* The task
In the entries below, find each line bearing the string "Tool" and copy it.

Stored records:

┄┄┄┄┄┄

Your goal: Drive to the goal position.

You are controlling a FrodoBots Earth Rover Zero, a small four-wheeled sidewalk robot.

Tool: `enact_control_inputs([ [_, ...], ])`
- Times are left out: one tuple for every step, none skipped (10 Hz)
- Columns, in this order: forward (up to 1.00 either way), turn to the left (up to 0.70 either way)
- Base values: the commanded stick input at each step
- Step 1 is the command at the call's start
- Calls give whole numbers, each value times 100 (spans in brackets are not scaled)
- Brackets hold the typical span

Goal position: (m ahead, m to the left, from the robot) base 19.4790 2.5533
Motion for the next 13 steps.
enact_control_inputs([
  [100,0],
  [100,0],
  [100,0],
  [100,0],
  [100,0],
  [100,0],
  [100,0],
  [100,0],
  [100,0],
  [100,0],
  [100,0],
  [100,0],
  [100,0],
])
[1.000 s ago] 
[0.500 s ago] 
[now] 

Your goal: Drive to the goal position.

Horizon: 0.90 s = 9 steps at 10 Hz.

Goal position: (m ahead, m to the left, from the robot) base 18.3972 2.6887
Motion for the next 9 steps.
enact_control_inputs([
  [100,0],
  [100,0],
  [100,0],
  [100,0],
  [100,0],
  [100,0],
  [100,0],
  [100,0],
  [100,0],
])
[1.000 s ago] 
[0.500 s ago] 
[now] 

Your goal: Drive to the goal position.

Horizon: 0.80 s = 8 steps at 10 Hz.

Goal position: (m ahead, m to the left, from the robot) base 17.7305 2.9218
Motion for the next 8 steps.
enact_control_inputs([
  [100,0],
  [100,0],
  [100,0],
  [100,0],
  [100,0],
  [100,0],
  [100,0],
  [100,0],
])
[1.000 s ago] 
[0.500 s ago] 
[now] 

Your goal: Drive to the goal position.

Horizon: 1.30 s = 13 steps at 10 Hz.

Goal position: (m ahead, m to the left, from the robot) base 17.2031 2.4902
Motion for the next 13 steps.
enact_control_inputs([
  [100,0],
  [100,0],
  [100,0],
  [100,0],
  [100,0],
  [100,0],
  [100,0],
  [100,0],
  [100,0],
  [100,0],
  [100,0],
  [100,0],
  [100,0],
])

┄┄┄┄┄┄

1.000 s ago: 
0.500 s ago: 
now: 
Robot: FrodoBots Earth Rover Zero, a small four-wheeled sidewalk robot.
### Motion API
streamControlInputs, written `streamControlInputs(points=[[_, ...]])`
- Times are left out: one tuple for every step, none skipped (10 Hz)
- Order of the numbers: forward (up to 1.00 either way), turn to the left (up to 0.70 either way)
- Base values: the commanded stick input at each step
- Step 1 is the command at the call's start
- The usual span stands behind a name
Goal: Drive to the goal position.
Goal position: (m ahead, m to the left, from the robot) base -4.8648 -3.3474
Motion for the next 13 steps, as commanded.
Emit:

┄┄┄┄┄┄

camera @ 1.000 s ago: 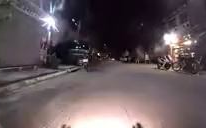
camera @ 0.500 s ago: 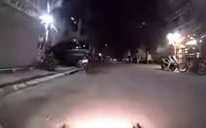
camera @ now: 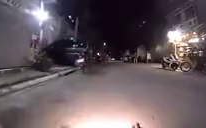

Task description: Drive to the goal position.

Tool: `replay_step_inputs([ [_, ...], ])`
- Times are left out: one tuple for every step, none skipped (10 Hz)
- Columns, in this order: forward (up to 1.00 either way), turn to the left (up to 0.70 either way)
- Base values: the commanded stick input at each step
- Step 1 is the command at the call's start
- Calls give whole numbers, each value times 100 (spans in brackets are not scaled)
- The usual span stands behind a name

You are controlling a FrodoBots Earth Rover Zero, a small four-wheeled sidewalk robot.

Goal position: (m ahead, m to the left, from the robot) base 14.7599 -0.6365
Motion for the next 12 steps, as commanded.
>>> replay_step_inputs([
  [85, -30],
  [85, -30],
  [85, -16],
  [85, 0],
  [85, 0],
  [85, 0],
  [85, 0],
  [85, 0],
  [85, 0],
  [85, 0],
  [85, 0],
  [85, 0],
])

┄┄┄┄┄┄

* Response area
Tool: `enact_control_inputs([ [_, ...], ])`
Tool: `replay_step_inputs([ [_, ...], ])`

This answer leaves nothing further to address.